■ **Exercise objective**
Copy each line of the material below that includes the string "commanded".

■ **Input data**
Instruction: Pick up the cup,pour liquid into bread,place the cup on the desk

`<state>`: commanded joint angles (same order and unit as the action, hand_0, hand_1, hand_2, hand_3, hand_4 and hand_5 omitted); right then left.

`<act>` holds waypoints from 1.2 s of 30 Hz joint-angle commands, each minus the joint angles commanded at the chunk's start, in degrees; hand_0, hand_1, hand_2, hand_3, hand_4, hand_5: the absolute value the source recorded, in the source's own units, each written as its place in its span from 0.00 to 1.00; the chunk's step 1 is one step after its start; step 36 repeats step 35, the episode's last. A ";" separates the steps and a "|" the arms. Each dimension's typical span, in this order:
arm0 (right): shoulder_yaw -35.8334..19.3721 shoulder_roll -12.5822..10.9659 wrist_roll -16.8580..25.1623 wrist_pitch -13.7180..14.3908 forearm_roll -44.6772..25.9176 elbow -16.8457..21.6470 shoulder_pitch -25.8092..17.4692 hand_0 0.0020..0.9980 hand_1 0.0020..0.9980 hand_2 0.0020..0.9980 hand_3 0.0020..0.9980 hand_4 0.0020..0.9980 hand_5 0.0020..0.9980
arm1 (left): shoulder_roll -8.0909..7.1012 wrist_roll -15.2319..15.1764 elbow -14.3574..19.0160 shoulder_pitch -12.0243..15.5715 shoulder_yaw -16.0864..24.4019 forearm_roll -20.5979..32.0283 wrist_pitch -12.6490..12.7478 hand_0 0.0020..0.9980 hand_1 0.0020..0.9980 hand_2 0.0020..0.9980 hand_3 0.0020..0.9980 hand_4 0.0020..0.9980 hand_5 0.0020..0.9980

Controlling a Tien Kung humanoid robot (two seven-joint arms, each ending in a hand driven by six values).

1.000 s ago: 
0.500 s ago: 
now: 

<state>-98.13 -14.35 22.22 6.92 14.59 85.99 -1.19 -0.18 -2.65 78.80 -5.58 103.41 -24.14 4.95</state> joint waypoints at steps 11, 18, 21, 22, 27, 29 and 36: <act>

■ **Finished task**
`<state>`: commanded joint angles (same order and unit as the action, hand_0, hand_1, hand_2, hand_3, hand_4 and hand_5 omitted); right then left.
`<act>` holds waypoints from 1.2 s of 30 Hz joint-angle commands, each minus the joint angles commanded at the chunk's start, in degrees; hand_0, hand_1, hand_2, hand_3, hand_4, hand_5: the absolute value the source recorded, in the source's own units, each written as its place in its span from 0.00 to 1.00; the chunk's step 1 is one step after its start; step 36 repeats step 35, the episode's last. A ";" separates the steps and a "|" the arms. Each dimension's typical span, in this order:

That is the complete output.